- Born: June 19, 1907 Fairfield, California
- Died: January 12, 1994 (aged 86)
- Occupation: Journalist

= Mary Oyama Mittwer =

Japanese-American journalist (1907–1994)

Mary "Molly" Teiko Oyama Mittwer (1907–1994) was a Japanese American journalist and community organizer who is best known for covering controversial topics such as social reform, dating and marriage, racism and integration. Throughout the 1930s and 1940s, Oyama Mittwer wrote articles to help fellow Nisei Japanese Americans navigate the political and social complexities of the day and to promote multiracial and cross-cultural solidarity among activists of different racial and ethnic backgrounds. She wrote advice columns, articles, interviews, and poetry for major Japanese-American newspapers and journals, including but not limited Rafu Shimpo, Kashu Mainichi, Nichibei, Shin-Sekai, The New World Sun, Leaves, Gyo-Sho, Nisei magazine Current Life, and the Common Ground journal, which focused on giving minoritized racial groups a platform.

== Early life and education (1907–early 1930s) ==
Mary Teiko Oyama was born in Fairfield (or Petaluma), California, on June 19, 1907, and grew up in Sacramento. She was the eldest of six children of Katsuji Oyama, a calligrapher, and Miyo, an Issei woman who owned her own business.

Oyama attended Sacramento High School and later San Francisco National Training School, graduating in 1928. She briefly attended the University of Southern California in 1931.

== Career and family (1930s–1940s) ==
From 1935 to 1941, she wrote an etiquette and advice column, "I’m Telling You, Dierdre," for the San Francisco-based Japanese American newspaper The New World Sun, offering social guidelines to fellow Nisei. She also one of the founding members of the Nisei Writers Group, which was formed after a meeting on October 7, 1934 and became a catalyst in creating a distinctive Nisei literary voice. The Nisei Writers Group included other notable Japanese American writers such as Chiye Mori.

In 1937, Oyama married Fred Mittwer, who working with Japanese newspapers as a radio operator. They had two children and lived in Boyle Heights, Los Angeles. Their home became a community salon for political and literary discourse.

== Incarceration during World War II (1942–43) ==
In 1942 following Executive Order 9066, Mary Oyama Mittwer and Fred Mittwer were incarcerated in the Santa Anita Assembly Center and the Heart Mountain concentration camp and later in Denver in 1943. Fred Mittwer had previously lost his job after the attack of Pearl Harbor. A third child was born to the couple while in the camps. Oyama Mittwer's article, "My Only Crime is My Face", was published in the August 1943 issue of Liberty magazine. She is seen in a publication created by War Relocation Authority titled "New Neighbors Among Us."

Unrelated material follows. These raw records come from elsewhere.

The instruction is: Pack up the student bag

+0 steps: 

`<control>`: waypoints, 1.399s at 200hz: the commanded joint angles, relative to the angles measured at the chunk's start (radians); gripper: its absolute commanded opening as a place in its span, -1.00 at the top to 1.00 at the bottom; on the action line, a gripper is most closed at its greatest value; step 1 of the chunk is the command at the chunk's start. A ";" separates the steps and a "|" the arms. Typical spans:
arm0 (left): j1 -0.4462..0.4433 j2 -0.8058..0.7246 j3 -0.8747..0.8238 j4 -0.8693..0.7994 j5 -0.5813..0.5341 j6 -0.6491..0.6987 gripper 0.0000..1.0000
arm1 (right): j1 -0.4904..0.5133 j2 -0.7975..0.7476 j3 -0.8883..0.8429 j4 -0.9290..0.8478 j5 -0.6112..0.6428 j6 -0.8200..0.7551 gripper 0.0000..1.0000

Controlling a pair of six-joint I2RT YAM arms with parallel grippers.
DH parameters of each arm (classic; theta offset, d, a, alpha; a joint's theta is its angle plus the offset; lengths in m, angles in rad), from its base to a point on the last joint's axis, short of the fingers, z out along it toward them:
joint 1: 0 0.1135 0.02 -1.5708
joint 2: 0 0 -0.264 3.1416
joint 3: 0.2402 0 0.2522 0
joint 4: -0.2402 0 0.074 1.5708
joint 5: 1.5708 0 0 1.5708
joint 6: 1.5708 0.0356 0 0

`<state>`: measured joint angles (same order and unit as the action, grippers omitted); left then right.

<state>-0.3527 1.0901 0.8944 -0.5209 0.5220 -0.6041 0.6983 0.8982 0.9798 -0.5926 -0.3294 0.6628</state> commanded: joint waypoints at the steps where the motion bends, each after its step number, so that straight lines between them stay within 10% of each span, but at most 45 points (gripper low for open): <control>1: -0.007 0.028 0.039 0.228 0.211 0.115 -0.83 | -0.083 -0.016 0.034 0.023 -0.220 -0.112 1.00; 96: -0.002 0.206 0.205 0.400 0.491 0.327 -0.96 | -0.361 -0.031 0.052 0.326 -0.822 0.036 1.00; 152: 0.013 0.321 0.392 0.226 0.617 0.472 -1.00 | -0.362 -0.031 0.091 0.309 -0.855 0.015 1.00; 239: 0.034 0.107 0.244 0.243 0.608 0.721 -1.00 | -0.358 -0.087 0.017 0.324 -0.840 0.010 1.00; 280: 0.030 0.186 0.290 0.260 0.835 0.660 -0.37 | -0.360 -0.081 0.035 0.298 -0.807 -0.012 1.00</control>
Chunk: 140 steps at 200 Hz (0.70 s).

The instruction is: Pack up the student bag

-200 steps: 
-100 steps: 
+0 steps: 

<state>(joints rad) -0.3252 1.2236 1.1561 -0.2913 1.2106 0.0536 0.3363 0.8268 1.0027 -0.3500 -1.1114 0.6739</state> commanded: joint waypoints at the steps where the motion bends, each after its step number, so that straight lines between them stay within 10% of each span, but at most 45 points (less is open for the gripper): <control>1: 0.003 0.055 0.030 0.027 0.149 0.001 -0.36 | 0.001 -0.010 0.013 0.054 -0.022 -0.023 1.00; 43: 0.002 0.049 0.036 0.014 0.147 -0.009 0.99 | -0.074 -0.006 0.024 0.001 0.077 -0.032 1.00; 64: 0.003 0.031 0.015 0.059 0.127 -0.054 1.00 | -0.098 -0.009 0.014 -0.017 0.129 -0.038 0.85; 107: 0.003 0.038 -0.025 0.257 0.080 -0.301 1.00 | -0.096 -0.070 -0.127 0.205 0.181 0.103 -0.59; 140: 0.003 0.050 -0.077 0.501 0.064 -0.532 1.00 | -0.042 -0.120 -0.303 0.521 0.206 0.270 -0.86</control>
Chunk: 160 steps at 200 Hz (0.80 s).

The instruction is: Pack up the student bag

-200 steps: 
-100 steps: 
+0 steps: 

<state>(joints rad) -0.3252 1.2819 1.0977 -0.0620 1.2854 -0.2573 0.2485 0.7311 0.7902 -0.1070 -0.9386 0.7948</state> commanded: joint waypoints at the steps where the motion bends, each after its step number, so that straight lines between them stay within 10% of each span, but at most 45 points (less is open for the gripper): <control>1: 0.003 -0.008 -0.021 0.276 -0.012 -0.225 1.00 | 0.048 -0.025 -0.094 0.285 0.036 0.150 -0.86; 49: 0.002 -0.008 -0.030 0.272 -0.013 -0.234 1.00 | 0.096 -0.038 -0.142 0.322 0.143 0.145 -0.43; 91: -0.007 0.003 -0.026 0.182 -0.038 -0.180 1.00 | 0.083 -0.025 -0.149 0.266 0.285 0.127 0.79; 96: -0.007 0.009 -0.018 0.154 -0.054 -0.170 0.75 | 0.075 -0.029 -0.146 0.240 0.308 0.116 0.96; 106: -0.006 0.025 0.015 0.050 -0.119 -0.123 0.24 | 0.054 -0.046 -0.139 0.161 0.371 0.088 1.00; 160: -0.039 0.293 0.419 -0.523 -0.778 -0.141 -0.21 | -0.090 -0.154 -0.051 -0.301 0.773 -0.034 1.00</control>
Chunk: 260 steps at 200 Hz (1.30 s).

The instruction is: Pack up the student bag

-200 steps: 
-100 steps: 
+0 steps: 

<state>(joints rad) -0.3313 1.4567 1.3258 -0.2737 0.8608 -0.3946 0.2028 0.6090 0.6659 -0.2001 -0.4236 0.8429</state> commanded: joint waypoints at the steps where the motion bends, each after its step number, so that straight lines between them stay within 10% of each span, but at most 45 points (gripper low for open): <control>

== Post-war career (1943–1994) ==
In 1945, when the exclusion orders were lifted, the couple returned to their house in Los Angeles.

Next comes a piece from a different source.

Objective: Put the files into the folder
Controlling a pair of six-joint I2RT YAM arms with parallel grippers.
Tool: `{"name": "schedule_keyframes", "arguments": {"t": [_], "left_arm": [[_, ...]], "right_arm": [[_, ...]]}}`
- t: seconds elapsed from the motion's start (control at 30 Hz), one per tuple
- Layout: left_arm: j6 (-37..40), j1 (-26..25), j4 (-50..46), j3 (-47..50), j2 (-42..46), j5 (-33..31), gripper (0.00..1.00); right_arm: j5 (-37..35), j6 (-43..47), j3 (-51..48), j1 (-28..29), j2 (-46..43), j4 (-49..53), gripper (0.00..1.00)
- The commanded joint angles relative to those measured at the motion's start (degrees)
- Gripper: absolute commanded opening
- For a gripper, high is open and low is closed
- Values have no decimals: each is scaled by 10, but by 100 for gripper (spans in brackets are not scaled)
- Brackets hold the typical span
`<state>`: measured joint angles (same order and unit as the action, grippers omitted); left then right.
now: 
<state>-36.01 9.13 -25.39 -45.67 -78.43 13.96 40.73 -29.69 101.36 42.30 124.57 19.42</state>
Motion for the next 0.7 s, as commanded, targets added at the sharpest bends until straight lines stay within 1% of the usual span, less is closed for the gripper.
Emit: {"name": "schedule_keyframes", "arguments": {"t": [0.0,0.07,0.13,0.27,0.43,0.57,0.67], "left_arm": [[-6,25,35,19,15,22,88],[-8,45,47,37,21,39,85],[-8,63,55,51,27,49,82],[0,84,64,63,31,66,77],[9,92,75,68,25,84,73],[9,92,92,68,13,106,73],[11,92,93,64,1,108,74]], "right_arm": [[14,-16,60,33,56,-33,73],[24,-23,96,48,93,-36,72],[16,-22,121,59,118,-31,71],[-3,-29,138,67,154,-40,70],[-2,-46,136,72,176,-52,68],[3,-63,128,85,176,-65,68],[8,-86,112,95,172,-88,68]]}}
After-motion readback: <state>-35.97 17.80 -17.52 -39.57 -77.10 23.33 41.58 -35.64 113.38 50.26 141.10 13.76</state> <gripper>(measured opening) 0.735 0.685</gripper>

She gradually published less after the 1950s. In 1985, she participated in a Nisei writers’ conference at UCLA. She died on January 12, 1994.

== Relationships ==
Her brother-in-law was the Los Angeles-based furniture designer Henry Mittwer, who later became a Buddhist monk and disciple of Tenryuji Temple Kyoto, author of The Art of Chabana: Flowers for the Tea Ceremony. Her sister Lily married poet Yasuo Sasaki of Salt Lake City, Utah, editor of the Nisei literary publication Reimei.